J’ai laissé tant de jours s’éteindre sans lumière,
Tant d’heures s’effacer, sans leur dire adieu.
À force de silence, à force de prières,
J’ai vu mourir l’instant au milieu des aveux.
J’ai fui trop de regards que j’aurais dû comprendre,
Et trop souvent baissé les yeux sans un mot.

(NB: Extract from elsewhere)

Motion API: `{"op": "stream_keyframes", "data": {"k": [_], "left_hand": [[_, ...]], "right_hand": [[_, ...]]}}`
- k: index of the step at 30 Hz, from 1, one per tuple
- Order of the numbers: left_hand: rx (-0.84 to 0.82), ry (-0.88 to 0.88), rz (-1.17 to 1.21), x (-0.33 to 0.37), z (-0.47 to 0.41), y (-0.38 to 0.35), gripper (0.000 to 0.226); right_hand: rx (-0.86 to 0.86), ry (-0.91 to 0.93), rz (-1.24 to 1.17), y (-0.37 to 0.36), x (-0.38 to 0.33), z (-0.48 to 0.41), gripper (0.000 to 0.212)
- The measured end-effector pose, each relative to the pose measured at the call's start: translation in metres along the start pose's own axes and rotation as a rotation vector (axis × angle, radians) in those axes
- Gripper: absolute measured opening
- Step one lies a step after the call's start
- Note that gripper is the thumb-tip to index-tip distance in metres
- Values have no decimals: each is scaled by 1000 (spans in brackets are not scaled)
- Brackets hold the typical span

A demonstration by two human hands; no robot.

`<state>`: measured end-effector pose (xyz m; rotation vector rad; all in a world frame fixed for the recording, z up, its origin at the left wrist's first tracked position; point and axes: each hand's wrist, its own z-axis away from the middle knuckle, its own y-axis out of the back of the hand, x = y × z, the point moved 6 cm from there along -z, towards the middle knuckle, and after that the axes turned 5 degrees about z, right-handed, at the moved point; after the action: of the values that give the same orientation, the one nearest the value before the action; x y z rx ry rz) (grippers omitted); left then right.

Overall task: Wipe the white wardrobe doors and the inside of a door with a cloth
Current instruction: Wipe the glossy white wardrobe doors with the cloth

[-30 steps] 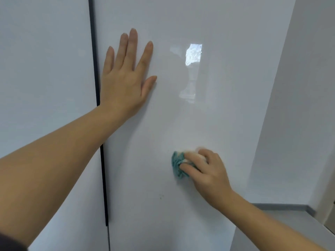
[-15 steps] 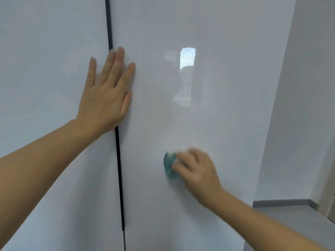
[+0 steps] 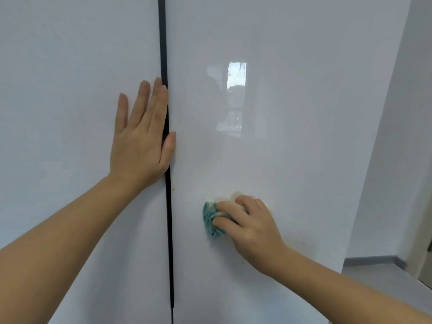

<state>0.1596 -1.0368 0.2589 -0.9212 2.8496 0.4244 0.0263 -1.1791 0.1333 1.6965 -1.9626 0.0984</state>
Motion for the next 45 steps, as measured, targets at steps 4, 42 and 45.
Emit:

J’ai laissé dans mon dos des visages à attendre,
Des mains qui se tendaient, et des cœurs à vau-l’eau.
J’ai dit des mots trop durs, par orgueil ou par peur,
Et d’autres, bien plus doux, sont restés prisonniers.
À vouloir me défendre, j’ai semé la douleur,
Et j’ai souvent blessé ceux que j’aimais nier.
Les regrets sont ainsi : des fantômes fidèles,
Ils s’invitent la nuit, dans le lit du sommeil.
Ils murmurent tout bas ce que la vie recèle,
Et réveillent le cœur d’un frisson sans soleil.
J’aurais pu retenir un geste, une caresse,
Ou dire simplement : « Je suis là, pardonne-moi. »
Mais l’instant s’est enfui comme fuit la tendresse,
Et l’on reste figé quand le temps fait sa loi.
Il y a cette lettre que je n’ai jamais lue,
Et ce numéro que je n’ai pas osé…
Un train est reparti, une chance s’est perdue,
Et l’orgueil a grondé quand j’aurais dû céder.
J’ai cru que tout revient, que le monde attendait,
Mais le monde avance, même quand on regrette.
Et les visages flous que l’oubli nous prêtait
Deviennent des adieux que nul ne remette.
J’ai croisé des regards pleins de larmes muettes,
Des adieux sans un mot, des sourires brisés.
Et j’ai compris trop tard que la vie est trop bête
Quand on garde son cœur sous clef, sans oser.
Ô regrets infinis, doux venins de l’âme,
Vous me suivez partout, comme un chien trop loyal.
Vous soufflez sur mon feu, vous éteignez ma flamme,
Et vous griffez mes nuits d’un souvenir brutal.
Mais parfois, dans le creux de ma honte secrète,
Je sens un souffle doux, un pardon endormi.
Comme un rayon discret sur ma peine discrète,
Une voix me murmure : « Tu peux changer ta vie. »
Car le regret est noir, mais jamais terminal,
Il enseigne en silence et transforme en lumière
Ce qui fut maladroit, égoïste ou brutal,
Pour que l’on tende enfin la main nécessaire.
Alors j’avance, lent, mais le cœur à l’écoute,
Chargé de mes erreurs, lesté de mes manqués.
Mais je sème aujourd’hui, sur la plus droite route,
Un peu d’amour sincère aux lieux abandonnés.